Published online by Cambridge University Press: 01 November 2018
‘We live because of our son who is in the army’ (cited in Lindberg 2012: 69)
In the early 1970s, a controversial study by the economist Emile Benoit made the unusual and counter-intuitive finding that there was a positive, causal correlation between military expenditures and economic growth in poorer countries. Military spending, Benoit concluded, had a Keynesian fiscal effect on aggregate demand, generating positive multiplier effects. It created beneficial externalities for the civilian economy by
feeding, clothing, and housing a number of people who would otherwise have to be fed, housed, and clothed by the civilian economy-and sometimes doing so, especially in LDCs, in ways that involve sharply raising their nutritional and other consumption standards and expectations (Benoit 1978: 277).
Benoit's findings provoked a series of critical rejoinders in the coming years, in which the empirical validity of the results and their theoretical foundations were subject to vigorous challenge (Ball 1983, Faini et al 1984, Deger 1986). At about the same time, Paul Sweezy and Paul Baran's classic work on monopoly capital also saw a positive correlation between military spending and economic growth, although this argument primarily applied to mature capitalist economies. One of the key links posited by Sweezy and Baran is that millions of jobs are generated by military expenditure, and this, in turn, absorbs the reserve army of labour:
Some six or seven million workers, more than 9 per cent of the labor force, are now dependent for jobs on the arms budget. If military spending were reduced once again to pre-Second World War proportions, the nation's economy would return to a state of profound depression, characterised by unemployment rates of 15 per cent and up, such as prevailed during the 1930s (Baran and Sweezy 1966: 531).

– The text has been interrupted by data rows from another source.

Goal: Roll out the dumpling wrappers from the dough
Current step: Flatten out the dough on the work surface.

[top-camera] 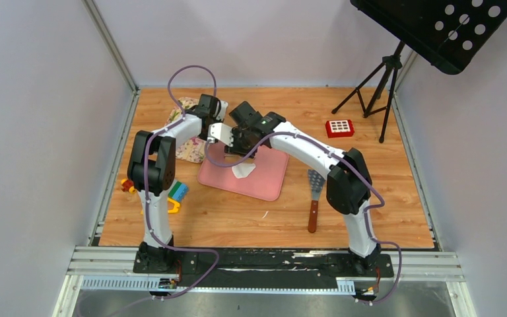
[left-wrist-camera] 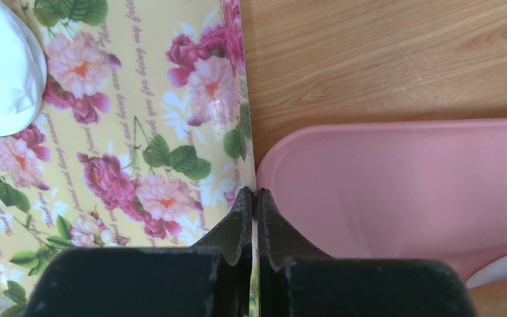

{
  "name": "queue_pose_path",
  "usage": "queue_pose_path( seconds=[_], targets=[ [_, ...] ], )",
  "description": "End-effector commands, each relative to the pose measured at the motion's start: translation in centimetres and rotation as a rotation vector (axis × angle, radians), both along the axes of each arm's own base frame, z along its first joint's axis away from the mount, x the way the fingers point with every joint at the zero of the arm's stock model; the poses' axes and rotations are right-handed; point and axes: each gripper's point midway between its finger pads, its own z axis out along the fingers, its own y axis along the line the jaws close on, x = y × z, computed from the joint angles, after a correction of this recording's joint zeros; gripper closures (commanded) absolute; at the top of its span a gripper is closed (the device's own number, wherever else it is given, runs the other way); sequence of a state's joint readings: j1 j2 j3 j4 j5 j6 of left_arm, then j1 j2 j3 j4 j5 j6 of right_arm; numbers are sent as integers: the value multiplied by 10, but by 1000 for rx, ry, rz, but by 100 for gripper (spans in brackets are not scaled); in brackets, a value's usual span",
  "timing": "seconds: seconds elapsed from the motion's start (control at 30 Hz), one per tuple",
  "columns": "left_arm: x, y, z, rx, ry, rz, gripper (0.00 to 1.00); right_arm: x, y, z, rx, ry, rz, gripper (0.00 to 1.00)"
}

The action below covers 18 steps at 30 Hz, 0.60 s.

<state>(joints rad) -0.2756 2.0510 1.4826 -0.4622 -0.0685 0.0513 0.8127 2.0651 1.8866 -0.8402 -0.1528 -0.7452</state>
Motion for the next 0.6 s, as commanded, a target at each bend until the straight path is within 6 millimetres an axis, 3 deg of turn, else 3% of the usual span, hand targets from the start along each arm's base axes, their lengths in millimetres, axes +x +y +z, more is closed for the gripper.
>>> queue_pose_path(
  seconds=[0.0, 0.17, 0.57],
  targets=[
    [-20, 10, -31, 42, 117, -7, 100, -22, 8, -18, -40, 57, 82, 100],
    [-21, 9, -30, 35, 114, -2, 100, -55, -10, -48, -121, 153, 143, 100],
    [-20, 10, -30, 38, 111, 7, 100, -100, -42, -63, -182, 249, 205, 100]
  ],
)
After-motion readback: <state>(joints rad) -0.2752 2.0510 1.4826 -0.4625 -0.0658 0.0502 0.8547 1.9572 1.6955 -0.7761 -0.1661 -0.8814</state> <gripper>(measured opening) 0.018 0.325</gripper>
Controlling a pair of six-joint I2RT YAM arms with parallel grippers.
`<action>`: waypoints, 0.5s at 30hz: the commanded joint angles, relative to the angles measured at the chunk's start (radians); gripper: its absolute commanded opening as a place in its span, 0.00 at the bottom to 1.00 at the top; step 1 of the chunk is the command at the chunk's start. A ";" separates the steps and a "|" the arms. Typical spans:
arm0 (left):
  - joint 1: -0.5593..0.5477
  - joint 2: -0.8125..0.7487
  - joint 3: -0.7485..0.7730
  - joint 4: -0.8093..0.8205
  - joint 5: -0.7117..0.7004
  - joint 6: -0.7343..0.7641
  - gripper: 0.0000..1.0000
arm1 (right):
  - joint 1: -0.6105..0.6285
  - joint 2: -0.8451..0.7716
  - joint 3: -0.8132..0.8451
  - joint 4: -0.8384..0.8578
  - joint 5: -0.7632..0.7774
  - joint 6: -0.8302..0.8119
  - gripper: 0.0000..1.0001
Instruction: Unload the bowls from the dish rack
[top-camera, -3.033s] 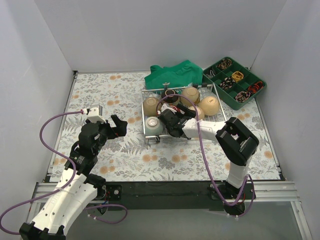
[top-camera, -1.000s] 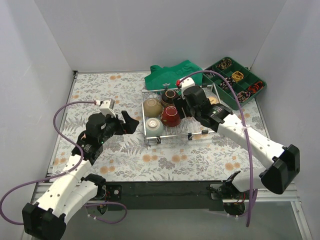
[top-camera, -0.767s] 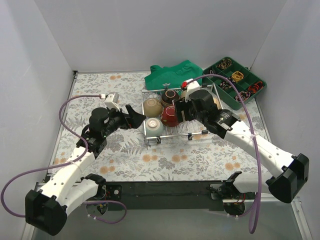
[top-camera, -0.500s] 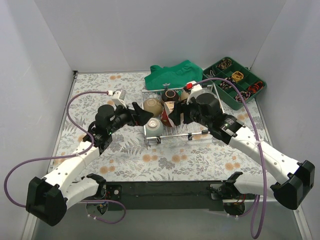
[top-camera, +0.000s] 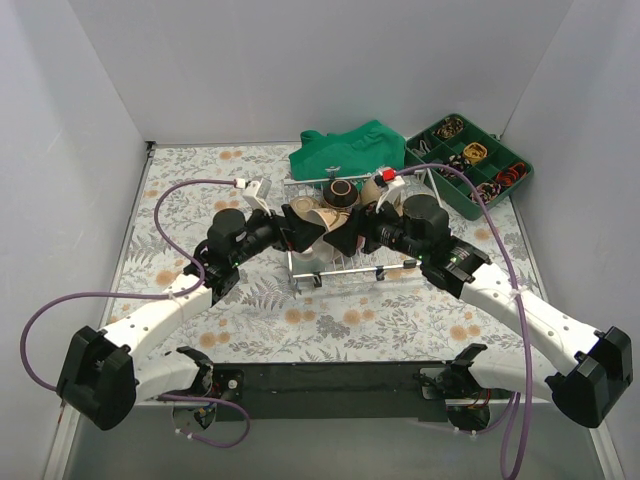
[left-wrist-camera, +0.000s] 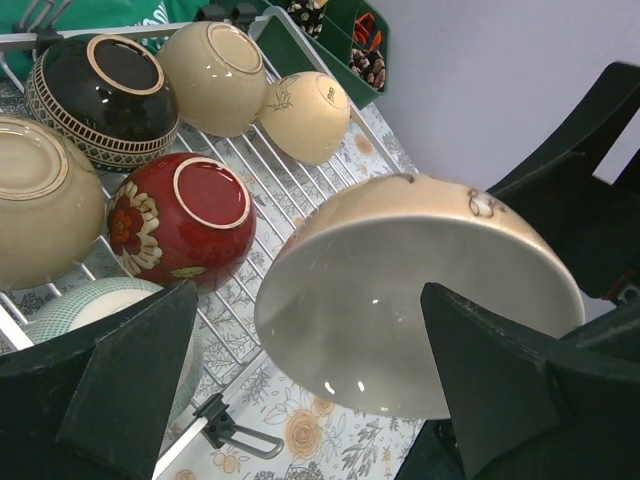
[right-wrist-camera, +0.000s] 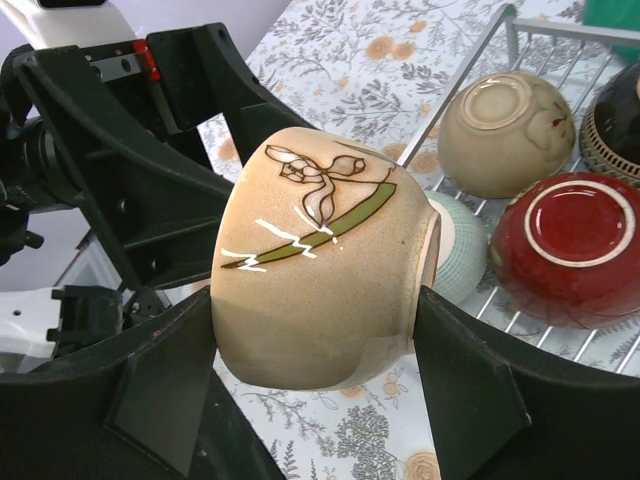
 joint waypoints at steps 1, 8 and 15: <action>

This chapter deploys a modified version of what can be termed the ‘military fiscalism’ explanation used by Benoit, and Baran and Sweezy to the context of the relationship between economic development, political stability, and the civil war in Sri Lanka. In brief, it sets out an argument that the high levels of military expenditure associated with a prolonged civil war had a positive impact in addressing youth unemployment and rural poverty in some parts of the country.